**Your objective**: Count the lines below that contain the word "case", and give only that number.

**Source material**:
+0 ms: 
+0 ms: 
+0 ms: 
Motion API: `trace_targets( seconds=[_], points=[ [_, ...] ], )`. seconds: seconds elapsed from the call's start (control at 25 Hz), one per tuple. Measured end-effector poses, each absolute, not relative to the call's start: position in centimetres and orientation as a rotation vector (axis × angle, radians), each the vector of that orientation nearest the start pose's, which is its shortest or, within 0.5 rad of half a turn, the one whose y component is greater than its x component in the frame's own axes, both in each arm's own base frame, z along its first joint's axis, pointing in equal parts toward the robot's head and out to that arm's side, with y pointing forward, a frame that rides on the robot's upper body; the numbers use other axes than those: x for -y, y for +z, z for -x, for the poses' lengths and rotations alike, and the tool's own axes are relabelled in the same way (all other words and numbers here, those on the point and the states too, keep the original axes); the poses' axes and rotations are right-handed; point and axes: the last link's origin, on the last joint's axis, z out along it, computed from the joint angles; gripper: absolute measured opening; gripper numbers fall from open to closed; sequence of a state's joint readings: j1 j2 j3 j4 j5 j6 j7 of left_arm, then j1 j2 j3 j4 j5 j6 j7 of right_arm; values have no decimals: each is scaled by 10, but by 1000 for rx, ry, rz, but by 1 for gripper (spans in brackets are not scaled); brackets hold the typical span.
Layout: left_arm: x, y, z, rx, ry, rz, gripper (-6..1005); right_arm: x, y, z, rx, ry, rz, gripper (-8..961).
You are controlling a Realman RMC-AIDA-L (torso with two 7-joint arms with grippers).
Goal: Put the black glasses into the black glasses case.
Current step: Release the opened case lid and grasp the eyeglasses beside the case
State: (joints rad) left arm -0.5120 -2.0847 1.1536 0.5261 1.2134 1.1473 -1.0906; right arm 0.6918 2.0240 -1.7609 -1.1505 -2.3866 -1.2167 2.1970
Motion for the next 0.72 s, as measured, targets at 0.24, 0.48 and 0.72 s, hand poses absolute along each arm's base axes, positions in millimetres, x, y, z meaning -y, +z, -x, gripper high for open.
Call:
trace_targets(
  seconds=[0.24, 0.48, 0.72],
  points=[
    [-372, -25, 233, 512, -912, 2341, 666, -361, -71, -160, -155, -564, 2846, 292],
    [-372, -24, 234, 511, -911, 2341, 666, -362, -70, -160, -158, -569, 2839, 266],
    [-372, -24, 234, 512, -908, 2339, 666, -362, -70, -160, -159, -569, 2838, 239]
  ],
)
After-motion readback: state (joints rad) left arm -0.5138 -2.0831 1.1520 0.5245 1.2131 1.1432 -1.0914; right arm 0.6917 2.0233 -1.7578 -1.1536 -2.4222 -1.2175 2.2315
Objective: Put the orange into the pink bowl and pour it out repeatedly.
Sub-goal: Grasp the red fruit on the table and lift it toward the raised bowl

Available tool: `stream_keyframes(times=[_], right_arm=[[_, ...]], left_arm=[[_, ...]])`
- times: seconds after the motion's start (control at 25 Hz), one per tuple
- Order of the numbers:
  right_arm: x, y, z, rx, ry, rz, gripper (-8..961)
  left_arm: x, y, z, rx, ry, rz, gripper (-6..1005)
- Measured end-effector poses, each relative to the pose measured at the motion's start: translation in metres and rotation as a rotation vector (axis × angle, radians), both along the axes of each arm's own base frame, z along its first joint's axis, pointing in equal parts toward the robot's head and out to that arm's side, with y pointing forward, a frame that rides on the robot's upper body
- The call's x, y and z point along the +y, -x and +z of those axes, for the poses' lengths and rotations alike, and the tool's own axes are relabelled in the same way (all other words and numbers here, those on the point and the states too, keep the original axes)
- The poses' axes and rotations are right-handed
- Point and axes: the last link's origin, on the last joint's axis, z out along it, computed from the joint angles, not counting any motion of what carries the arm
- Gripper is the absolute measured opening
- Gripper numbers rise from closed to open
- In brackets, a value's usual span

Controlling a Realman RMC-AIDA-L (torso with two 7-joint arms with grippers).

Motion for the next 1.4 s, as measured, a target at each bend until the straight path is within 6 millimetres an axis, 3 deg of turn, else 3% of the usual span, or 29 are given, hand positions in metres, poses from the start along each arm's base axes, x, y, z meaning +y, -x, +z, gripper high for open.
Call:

**Response area**: 2